Simon Vande Walle and Tadashi Shiraishi


This chapter gives an overview of competition law in Japan, with a particular focus on recent case law and developments. Brick-sized handbooks have been written about Japan’s competition law in Japanese and condensing that scholarship in a single chapter inevitably means that some issues do not get the attention they deserve. We have nonetheless attempted to touch upon most major aspects of competition law in Japan, including its: (1) historical background, (2) substantive rules, and (3) enforcement mechanisms. We also discuss (4) the application of Japanese competition law to cross-border cases. Finally, we (5) reflect on the role and awareness of competition law in Japan and conclude (6). Competition law was introduced in Japan at the behest of the United States (US) occupation authorities after the Second World War.
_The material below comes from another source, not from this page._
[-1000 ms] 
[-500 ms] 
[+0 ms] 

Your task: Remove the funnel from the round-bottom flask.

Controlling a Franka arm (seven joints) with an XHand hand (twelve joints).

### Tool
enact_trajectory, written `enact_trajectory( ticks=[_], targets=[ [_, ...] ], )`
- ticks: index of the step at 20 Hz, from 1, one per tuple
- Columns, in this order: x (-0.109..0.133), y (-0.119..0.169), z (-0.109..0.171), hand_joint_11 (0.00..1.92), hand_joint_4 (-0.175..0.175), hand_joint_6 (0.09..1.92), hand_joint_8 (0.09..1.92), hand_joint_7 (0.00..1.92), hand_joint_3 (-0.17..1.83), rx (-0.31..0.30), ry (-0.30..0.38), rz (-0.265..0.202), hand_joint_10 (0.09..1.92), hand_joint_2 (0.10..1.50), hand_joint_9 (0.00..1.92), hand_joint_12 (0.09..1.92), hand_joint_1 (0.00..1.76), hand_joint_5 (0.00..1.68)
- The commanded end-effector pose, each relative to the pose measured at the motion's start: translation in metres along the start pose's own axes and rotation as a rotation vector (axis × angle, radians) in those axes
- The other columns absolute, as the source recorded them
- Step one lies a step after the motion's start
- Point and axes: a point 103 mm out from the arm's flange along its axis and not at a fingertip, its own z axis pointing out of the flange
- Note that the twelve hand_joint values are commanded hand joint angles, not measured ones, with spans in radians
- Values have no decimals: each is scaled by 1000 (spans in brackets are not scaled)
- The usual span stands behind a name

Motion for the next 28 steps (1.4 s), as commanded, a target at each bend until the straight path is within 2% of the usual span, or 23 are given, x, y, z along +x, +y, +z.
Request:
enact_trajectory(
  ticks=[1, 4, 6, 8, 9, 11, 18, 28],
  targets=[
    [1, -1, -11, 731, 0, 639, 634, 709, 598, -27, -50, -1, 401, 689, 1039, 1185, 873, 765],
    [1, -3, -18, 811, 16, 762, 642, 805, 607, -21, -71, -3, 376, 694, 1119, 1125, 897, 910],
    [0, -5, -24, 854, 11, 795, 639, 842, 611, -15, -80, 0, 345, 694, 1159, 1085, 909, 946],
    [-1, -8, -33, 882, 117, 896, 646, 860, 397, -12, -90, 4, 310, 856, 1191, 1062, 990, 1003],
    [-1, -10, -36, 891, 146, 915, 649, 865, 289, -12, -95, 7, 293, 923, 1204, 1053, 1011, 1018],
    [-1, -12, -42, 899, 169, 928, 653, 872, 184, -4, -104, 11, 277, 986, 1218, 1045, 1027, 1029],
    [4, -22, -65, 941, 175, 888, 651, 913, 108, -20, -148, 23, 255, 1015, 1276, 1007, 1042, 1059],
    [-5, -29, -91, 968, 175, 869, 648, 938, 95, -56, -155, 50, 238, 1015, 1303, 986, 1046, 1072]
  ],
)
The 1947 Antimonopoly Act has been amended repeatedly but is still the relevant statute. Initially, competition law faced skepticism and hostility and played only a minor role in Japanese society. In the 1950s and 1960s, it conflicted with Japan’s industrial policy, which favored cartels as a means to rationalize production. Enforcement in that period was anemic. There was a revival in the 1970s, when the oil crisis wreaked havoc on the Japanese economy, but the momentum was lost again in the 1980s. At the end of the 1980s, however, Japan came under intense pressure from abroad to enforce its competition laws more strictly.